__Task objective__
Every line below that mentions the word "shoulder" should be copied out.

__Task data__
⟨
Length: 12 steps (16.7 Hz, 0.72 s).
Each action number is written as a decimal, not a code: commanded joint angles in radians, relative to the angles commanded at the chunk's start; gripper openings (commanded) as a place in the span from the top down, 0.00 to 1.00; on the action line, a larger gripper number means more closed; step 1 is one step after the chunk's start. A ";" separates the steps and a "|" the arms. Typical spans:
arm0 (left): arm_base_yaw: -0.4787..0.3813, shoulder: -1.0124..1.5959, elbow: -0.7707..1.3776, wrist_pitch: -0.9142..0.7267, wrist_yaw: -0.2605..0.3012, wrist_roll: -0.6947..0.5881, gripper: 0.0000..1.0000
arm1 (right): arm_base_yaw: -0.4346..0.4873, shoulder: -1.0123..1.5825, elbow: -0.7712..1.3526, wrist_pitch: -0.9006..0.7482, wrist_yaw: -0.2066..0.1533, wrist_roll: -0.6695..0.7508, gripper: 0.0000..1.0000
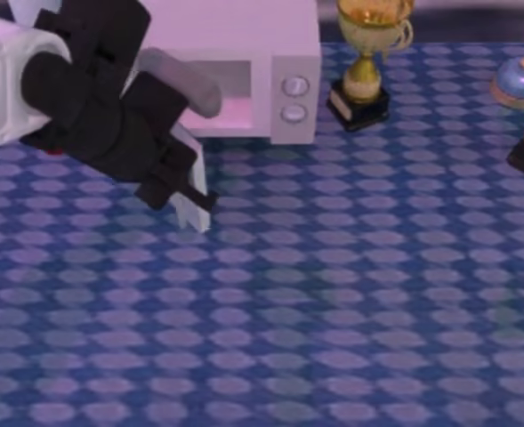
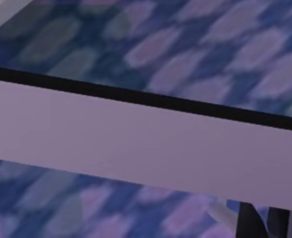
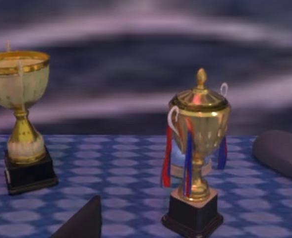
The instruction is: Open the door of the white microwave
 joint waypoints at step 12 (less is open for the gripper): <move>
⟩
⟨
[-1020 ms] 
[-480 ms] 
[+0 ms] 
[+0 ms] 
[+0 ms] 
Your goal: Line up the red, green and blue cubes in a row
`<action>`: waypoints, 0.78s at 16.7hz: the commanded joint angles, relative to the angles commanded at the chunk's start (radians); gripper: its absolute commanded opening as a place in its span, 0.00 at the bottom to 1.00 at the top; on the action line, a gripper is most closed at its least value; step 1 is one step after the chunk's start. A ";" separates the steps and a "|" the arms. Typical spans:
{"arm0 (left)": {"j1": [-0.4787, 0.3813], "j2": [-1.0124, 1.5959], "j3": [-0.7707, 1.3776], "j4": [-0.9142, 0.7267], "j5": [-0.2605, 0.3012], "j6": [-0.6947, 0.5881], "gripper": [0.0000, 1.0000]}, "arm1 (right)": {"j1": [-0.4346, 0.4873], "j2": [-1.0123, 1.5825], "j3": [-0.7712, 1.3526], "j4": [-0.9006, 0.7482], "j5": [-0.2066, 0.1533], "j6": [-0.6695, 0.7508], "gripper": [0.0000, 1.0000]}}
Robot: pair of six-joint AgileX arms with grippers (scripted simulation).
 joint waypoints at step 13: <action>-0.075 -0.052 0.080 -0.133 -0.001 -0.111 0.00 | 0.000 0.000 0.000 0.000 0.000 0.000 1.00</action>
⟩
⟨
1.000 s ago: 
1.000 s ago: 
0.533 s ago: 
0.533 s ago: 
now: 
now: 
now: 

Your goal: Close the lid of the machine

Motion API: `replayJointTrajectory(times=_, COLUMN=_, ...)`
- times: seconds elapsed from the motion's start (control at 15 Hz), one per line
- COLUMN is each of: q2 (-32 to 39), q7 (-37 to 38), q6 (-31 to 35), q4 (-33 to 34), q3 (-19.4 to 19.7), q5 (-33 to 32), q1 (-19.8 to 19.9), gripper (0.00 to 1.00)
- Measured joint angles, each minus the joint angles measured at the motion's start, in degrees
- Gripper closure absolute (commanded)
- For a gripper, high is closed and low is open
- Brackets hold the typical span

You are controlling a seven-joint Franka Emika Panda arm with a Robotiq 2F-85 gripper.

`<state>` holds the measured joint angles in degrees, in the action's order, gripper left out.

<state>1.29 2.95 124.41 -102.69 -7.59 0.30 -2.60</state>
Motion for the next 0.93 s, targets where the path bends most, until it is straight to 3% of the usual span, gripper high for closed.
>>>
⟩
__Task solution__
arm0 (left): arm_base_yaw: -0.4787..0.3813, shoulder: -1.0124..1.5959, elbow: -0.7707..1.3776, wrist_pitch: -0.9142..0.7267, wrist_yaw: -0.2605..0.3012, wrist_roll: -0.6947..0.5881, gripper: 0.0000..1.0000
arm1 (right): arm_base_yaw: -0.4346..0.4873, shoulder: -1.0123..1.5825, elbow: -0.7712..1.3526, wrist_pitch: -0.9006..0.7482, wrist_yaw: -0.2066..0.1533, wrist_roll: -0.6695..0.7508, gripper: 0.0000..1.0000

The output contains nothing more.